Each entry must be returned exactly. None may be omitted.
┄┄┄┄┄┄┄┄┄┄
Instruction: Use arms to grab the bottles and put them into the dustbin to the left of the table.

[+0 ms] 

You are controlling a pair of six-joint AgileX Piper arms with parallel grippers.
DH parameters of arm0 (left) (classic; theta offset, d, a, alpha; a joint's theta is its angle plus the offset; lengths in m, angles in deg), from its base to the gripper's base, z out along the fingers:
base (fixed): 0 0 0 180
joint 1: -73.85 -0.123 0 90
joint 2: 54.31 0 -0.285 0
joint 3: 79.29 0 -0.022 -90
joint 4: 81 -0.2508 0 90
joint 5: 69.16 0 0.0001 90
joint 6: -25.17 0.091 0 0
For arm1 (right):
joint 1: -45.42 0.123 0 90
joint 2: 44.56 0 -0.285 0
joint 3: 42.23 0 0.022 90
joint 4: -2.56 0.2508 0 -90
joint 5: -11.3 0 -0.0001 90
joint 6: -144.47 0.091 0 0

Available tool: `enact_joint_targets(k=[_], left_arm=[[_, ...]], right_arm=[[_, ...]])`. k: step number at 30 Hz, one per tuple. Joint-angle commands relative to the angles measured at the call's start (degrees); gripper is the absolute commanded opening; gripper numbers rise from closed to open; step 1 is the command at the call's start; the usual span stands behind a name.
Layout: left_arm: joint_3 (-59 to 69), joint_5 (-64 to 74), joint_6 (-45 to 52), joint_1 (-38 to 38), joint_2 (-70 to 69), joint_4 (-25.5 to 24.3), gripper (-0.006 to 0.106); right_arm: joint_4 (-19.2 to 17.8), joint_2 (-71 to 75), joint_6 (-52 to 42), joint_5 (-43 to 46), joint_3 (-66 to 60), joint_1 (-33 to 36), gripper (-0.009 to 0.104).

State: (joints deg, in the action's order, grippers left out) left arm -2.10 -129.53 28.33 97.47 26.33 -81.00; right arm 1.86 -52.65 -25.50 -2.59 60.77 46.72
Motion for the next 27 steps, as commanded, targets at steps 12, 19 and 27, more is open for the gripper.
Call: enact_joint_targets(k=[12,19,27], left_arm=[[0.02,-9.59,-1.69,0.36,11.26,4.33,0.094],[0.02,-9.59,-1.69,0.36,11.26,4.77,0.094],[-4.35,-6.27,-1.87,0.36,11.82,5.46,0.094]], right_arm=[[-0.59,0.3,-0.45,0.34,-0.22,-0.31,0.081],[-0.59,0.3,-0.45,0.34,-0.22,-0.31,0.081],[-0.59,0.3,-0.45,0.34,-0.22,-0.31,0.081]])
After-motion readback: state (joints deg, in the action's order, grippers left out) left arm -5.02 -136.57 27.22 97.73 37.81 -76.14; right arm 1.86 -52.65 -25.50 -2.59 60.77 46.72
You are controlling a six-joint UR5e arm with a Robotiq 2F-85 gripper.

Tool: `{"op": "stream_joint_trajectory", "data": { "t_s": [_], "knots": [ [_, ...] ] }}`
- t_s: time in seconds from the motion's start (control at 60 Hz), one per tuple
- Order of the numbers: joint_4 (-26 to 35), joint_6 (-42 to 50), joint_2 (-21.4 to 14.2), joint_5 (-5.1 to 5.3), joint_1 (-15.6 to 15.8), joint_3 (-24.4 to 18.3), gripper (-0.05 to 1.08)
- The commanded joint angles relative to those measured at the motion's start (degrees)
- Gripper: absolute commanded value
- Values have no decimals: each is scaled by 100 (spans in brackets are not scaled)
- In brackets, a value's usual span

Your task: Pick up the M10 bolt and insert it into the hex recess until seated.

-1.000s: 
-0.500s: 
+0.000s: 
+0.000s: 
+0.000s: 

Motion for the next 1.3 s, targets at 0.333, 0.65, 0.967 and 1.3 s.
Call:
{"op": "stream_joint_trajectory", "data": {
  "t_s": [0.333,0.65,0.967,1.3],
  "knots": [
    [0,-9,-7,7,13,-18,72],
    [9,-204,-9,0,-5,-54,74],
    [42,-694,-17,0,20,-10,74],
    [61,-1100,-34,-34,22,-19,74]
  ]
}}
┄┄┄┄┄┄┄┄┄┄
■ WRITTEN REPLY:
Instruction: Use arms to grab the bottles and put them into the dustbin to the left of the table.

[+0 ms] 

You are controlling a pair of six-joint AgileX Piper arms with parallel grippers.
DH parameters of arm0 (left) (classic; theta offset, d, a, alpha; a joint's theta is its angle plus the offset; lengths in m, angles in deg), from its base to the gripper's base, z out along the fingers:
base (fixed): 0 0 0 180
joint 1: -73.85 -0.123 0 90
joint 2: 54.31 0 -0.285 0
joint 3: 79.29 0 -0.022 -90
joint 4: 81 -0.2508 0 90
joint 5: 69.16 0 0.0001 90
joint 6: -25.17 0.091 0 0
For arm1 (right):
joint 1: -45.42 0.123 0 90
joint 2: 44.56 0 -0.285 0
joint 3: 42.23 0 0.022 90
joint 4: -2.56 0.2508 0 -90
joint 5: -11.3 0 -0.0001 90
joint 6: -144.47 0.091 0 0

Available tool: `enact_joint_targets(k=[_], left_arm=[[_, ...]], right_arm=[[_, ...]])`. k: step number at 30 Hz, one per tuple. Joint-angle commands relative to the angles measured at the call's start (degrees); gripper is the absolute commanded opening; gripper numbers rise from closed to open; step 1 is the command at the call's start; the usual span stands behind a name.
Layout: left_arm: joint_3 (-59 to 69), joint_5 (-64 to 74), joint_6 (-45 to 52), joint_1 (-38 to 38), joint_2 (-70 to 69), joint_4 (-25.5 to 24.3), gripper (-0.006 to 0.106); right_arm: joint_4 (-19.2 to 17.8), joint_2 (-71 to 75), joint_6 (-52 to 42), joint_5 (-43 to 46), joint_3 (-66 to 60), joint_1 (-33 to 36), gripper (-0.009 to 0.104).

State: (joints deg, in the action's order, grippers left out) left arm -2.10 -129.53 28.33 97.47 26.33 -81.00; right arm 1.86 -52.65 -25.50 -2.59 60.77 46.72
Motion for the next 27 steps, as commanded, targets at steps 12, 19 and 27, more is open for the gripper.
Call: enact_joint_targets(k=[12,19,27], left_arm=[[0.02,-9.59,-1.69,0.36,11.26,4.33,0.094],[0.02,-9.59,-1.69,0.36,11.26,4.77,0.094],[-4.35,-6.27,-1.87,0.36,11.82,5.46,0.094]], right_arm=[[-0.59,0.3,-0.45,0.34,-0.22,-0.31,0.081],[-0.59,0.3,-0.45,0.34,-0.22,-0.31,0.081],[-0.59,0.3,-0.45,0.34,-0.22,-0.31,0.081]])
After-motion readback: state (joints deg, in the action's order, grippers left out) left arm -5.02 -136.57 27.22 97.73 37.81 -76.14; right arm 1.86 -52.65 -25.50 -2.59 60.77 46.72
You are controlling a six-joint UR5e arm with a Robotiq 2F-85 gripper.

Tool: `{"op": "stream_joint_trajectory", "data": { "t_s": [_], "knots": [ [_, ...] ] }}`
- t_s: time in seconds from the motion's start (control at 60 Hz), one per tuple
- Order of the numbers: joint_4 (-26 to 35), joint_6 (-42 to 50), joint_2 (-21.4 to 14.2), joint_5 (-5.1 to 5.3), joint_1 (-15.6 to 15.8), joint_3 (-24.4 to 18.3), gripper (-0.05 to 1.08)
- The commanded joint angles relative to those measured at the motion's start (degrees)
- Gripper: absolute commanded value
- Values have no decimals: each is scaled by 100 (spans in brackets are not scaled)
- In brackets, a value's usual span

Your task: Pick up the M10 bolt and insert it into the hex recess until seated.

-1.000s: 
-0.500s: 
+0.000s: 
+0.000s: 
+0.000s: 

Motion for the next 1.3 s, targets at 0.333, 0.65, 0.967 and 1.3 s.
Call:
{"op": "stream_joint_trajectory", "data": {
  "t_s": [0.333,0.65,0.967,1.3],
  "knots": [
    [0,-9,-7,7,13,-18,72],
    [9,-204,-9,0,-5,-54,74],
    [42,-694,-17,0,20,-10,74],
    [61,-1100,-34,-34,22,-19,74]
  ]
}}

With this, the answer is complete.